07/06/2026
https://youtu.be/U4QKqGKZ1c0?si=i3NWDIQi3MWWmloE
Julieta Venegas encendió un ruidoso debate en las plataformas digitales tras salir a defender con garras de acero su nuevo tema musical "La niña futbolista", compuesto especialmente rumbo a la Copa del Mundo, el cual desató una agresiva ola de críticas en el entorno exterior debido a su marcado enfoque social. Durante una reciente intervención en este mes de junio de 2026, la reconocida cantautora mexicana frenó en seco los señalamientos de los espectadores del entretenimiento quienes cuestionan la mezcla del deporte con los movimientos actuales, dejando en claro que su prioridad absoluta jamás fue el negocio financiero: "Me gustó inspirar a niñas y grandes a que no se dejen detener ante los obstáculos que otras personas les ponen", disparó con los pantalones bien puestos.

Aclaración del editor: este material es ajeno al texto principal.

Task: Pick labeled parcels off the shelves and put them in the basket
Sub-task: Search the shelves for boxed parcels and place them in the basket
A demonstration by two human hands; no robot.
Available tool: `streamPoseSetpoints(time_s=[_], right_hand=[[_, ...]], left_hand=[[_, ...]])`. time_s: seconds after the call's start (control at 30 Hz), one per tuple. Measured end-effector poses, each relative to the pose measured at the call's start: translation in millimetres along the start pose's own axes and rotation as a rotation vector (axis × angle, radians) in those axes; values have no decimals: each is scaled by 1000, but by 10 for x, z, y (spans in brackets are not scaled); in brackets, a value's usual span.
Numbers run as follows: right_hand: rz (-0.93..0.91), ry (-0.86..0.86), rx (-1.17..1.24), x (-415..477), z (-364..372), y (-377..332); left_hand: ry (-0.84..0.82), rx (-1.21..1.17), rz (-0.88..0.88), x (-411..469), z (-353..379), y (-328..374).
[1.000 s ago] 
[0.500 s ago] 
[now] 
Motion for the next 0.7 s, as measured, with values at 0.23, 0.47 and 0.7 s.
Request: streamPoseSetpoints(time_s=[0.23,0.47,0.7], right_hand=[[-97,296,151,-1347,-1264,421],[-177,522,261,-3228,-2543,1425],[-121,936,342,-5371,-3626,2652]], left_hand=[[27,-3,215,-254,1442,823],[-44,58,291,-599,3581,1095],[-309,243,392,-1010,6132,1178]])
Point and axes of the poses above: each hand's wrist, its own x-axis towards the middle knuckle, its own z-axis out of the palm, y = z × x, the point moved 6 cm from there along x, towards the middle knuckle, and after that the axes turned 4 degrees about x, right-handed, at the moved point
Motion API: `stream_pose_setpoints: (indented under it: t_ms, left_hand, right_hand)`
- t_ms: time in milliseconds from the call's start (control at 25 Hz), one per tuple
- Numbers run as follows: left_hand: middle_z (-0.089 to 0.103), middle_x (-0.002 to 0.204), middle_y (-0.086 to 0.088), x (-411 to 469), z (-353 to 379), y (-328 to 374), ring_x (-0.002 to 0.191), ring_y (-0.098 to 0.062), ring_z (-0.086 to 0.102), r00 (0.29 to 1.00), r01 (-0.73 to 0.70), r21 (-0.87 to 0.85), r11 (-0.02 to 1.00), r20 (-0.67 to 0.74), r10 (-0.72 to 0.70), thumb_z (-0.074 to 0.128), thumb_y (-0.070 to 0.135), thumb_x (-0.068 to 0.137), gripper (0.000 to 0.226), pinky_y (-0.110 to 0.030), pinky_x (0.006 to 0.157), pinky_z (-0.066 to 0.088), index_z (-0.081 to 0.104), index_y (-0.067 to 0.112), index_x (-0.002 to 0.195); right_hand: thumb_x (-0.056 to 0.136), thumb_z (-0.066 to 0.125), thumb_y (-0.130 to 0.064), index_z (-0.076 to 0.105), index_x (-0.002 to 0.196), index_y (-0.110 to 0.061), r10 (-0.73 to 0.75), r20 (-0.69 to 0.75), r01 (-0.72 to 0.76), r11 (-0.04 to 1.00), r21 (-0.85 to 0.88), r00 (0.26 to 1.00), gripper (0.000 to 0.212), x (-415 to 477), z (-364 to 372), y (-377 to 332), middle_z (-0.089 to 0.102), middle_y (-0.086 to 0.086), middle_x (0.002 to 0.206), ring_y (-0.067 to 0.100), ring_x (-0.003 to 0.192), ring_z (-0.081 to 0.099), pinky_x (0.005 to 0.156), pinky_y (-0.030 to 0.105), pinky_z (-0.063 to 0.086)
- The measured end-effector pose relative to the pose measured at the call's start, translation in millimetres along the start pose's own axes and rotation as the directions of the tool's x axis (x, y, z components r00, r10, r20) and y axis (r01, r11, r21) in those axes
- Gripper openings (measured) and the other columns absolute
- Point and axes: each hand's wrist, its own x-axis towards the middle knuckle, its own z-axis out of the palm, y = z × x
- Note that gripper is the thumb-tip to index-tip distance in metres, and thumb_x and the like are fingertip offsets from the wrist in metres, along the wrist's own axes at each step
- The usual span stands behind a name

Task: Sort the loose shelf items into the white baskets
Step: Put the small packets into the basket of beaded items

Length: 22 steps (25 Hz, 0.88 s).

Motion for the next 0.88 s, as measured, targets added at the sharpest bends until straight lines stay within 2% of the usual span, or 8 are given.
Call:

A todos los amantes de la música les pega duro en el pecho ver cómo los proyectos que buscan dejar una huella positiva en la carretera de la televisión a menudo terminan atrapados en el fuego cruzado de las redes sociales, obligando a los artistas a justificar sus creaciones frente a la audiencia. Mientras el búnker de los detractores acusa que la propuesta está fuera de lugar en la tregua del torneo de la FIFA, la intérprete de "Andar Conmigo" aseguró con el corazón limpio que la pieza fue armada con la única intención de motivar a las infantes a romper barreras dentro y fuera de las canchas. Paralelamente, en medio de este ruidoso colapso digital que coincide con la promoción de su libro autobiográfico *Norteña*, la estrella demostró tener los pantalones bien puestos para mantener la frente en alto, defendiendo el lugar de las mujeres en el fútbol y manteniendo su porvenir artístico con la mente en paz y la conciencia tranquila.
La verdadera grandeza y la autoridad de una compositora de escala internacional no radican en moldear sus letras para complacer las demandas comerciales del mercado o en evadir las discusiones complejas para proteger su contenido digital, sino en la maravillosa madurez de sostener sus ideales con total honestidad afectiva y dignidad. Cuando pones la lealtad a tus principios por encima de las ovaciones masivas del espectáculo y abres conversaciones necesarias para las nuevas generaciones, demuestras que el arte real se defiende caminando con los pies bien puestos sobre la tierra ante el universo entero.